§ TASK STATEMENT
Sort through the entries below and pull out lines containing the word "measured".

--- INPUT DATA Enclosed Below ---

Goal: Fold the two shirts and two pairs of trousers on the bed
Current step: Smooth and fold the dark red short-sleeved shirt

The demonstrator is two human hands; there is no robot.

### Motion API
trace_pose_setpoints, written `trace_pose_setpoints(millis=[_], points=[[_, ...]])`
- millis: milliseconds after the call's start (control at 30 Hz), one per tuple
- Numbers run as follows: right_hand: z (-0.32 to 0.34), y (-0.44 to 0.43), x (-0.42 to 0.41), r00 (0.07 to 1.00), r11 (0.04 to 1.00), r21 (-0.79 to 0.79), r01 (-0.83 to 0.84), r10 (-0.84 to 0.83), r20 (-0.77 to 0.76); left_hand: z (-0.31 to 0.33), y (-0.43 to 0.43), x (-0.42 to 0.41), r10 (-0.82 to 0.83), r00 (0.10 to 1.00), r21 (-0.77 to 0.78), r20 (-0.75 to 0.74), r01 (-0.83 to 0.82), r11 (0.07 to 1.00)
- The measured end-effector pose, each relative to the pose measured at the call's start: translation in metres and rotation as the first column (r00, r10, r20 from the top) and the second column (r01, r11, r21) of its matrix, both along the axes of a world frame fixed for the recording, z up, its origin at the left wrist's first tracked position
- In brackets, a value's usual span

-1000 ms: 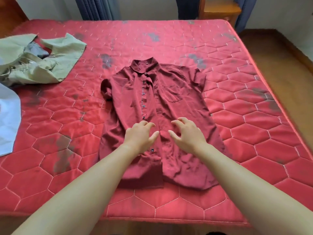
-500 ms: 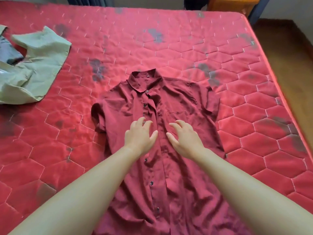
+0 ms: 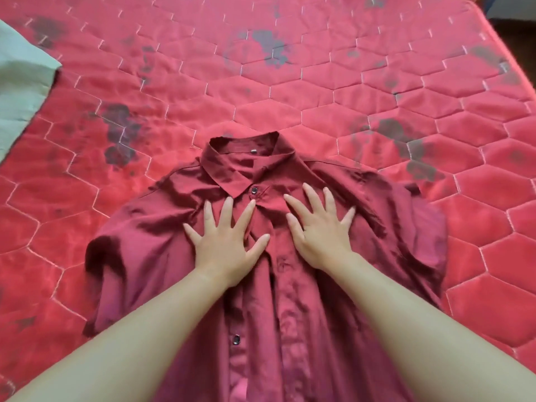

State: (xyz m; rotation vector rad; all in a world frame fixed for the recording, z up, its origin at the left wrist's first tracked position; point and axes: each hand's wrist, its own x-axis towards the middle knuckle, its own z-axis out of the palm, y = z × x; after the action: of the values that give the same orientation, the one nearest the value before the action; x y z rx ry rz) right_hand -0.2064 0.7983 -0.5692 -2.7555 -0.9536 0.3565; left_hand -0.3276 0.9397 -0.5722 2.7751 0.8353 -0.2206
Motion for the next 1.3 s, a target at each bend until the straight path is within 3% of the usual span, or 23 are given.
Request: trace_pose_setpoints(millis=[100, 200, 300, 400, 500, 567, 700, 800, 967, 1100, 1133, 1200, 1267, 1300], points=[[-0.003, 0.0, 0.033, 1.0, 1.0, -0.012, 0.023, -0.023, -0.002, -0.003, 0.023, 0.042, -0.127, 0.992, 0.033, -0.013, 0.127, 0.991], [0.012, -0.004, 0.048, 0.997, 0.981, 0.192, 0.014, 0.001, -0.075, 0.009, 0.032, 0.075, -0.16, 0.985, 0.076, -0.064, 0.164, 0.983], [0.029, -0.036, 0.057, 0.981, 0.89, 0.444, 0.107, -0.167, 0.097, 0.022, 0.006, 0.082, -0.105, 0.986, 0.18, 0.131, 0.081, 0.98], [0.031, -0.082, 0.077, 0.887, 0.887, 0.32, 0.334, -0.41, 0.212, 0.031, -0.036, 0.085, -0.259, 0.899, 0.173, 0.352, 0.21, 0.962], [0.023, -0.119, 0.091, 0.833, 0.839, 0.038, 0.542, -0.543, 0.104, 0.029, -0.068, 0.09, -0.465, 0.849, 0.05, 0.249, 0.469, 0.882], [0.019, -0.136, 0.096, 0.841, 0.844, 0.011, 0.536, -0.535, 0.082, 0.021, -0.079, 0.088, -0.475, 0.869, -0.011, 0.136, 0.481, 0.877], [0.025, -0.148, 0.109, 0.846, 0.831, 0.204, 0.517, -0.532, 0.024, 0.017, -0.088, 0.072, -0.478, 0.877, 0.022, 0.051, 0.478, 0.878], [0.033, -0.151, 0.102, 0.82, 0.706, 0.463, 0.536, -0.566, -0.088, 0.021, -0.092, 0.07, -0.438, 0.896, 0.017, 0.067, 0.438, 0.899], [0.032, -0.165, 0.082, 0.729, 0.639, 0.355, 0.682, -0.628, -0.272, 0.02, -0.113, 0.079, -0.393, 0.919, 0.01, 0.035, 0.392, 0.92], [0.046, -0.166, 0.08, 0.782, 0.622, 0.583, 0.523, -0.622, -0.037, 0.011, -0.117, 0.079, -0.357, 0.933, -0.002, 0.045, 0.358, 0.934], [0.046, -0.168, 0.08, 0.795, 0.646, 0.565, 0.513, -0.606, -0.03, 0.009, -0.117, 0.078, -0.357, 0.932, 0.001, 0.057, 0.358, 0.934], [0.042, -0.172, 0.083, 0.775, 0.677, 0.399, 0.618, -0.611, -0.163, 0.007, -0.116, 0.078, -0.354, 0.932, 0.009, 0.079, 0.354, 0.935], [0.035, -0.179, 0.09, 0.675, 0.646, 0.205, 0.735, -0.668, -0.313, 0.005, -0.117, 0.078, -0.359, 0.93, 0.019, 0.085, 0.359, 0.933], [0.032, -0.182, 0.094, 0.625, 0.605, 0.18, 0.775, -0.697, -0.35, 0.004, -0.117, 0.078, -0.36, 0.929, 0.025, 0.085, 0.36, 0.933]])
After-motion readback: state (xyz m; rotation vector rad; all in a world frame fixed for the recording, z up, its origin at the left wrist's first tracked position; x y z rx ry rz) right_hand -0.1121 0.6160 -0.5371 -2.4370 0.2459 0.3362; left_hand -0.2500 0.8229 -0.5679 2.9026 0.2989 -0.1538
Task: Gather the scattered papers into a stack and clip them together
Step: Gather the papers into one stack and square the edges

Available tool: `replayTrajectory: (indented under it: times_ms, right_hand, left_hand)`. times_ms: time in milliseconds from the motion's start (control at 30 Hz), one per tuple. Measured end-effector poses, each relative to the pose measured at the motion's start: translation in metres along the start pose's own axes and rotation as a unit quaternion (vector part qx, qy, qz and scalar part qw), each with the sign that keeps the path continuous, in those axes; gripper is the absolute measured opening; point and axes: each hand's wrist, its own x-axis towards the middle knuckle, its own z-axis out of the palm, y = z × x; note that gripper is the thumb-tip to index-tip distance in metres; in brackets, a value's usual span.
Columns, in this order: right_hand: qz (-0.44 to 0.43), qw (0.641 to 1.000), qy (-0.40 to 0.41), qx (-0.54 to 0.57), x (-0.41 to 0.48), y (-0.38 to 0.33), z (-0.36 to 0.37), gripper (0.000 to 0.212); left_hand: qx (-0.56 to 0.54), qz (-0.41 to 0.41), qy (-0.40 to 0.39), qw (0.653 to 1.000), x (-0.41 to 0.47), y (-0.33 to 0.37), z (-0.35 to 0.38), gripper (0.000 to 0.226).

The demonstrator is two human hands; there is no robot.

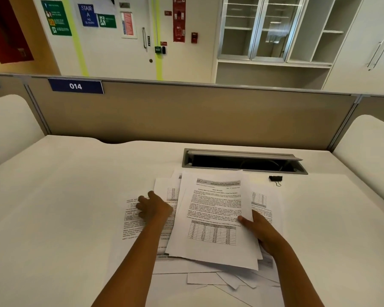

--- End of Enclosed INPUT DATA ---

§ ANSWER TO THIS TASK
- The measured end-effector pose, each relative to the pose measured at the call's start: translation in metres and rotation as the first column (r00, r10, r20 from the top) and the second column (r01, r11, r21) of its matrix, both along the axes of a world frame fixed for the recording, z up, its origin at the left wrist's first tracked position
Available tool: `replayTrajectory: (indented under it: times_ms, right_hand, left_hand)`. times_ms: time in milliseconds from the motion's start (control at 30 Hz), one per tuple. Measured end-effector poses, each relative to the pose measured at the motion's start: translation in metres along the start pose's own axes and rotation as a unit quaternion (vector part qx, qy, qz and scalar part qw), each with the sign that keeps the path continuous, in those axes; gripper is the absolute measured opening; point and axes: each hand's wrist, its own x-axis towards the middle knuckle, its own z-axis out of the palm, y = z × x; note that gripper is the thumb-tip to index-tip distance in metres; in brackets, a value's usual span.

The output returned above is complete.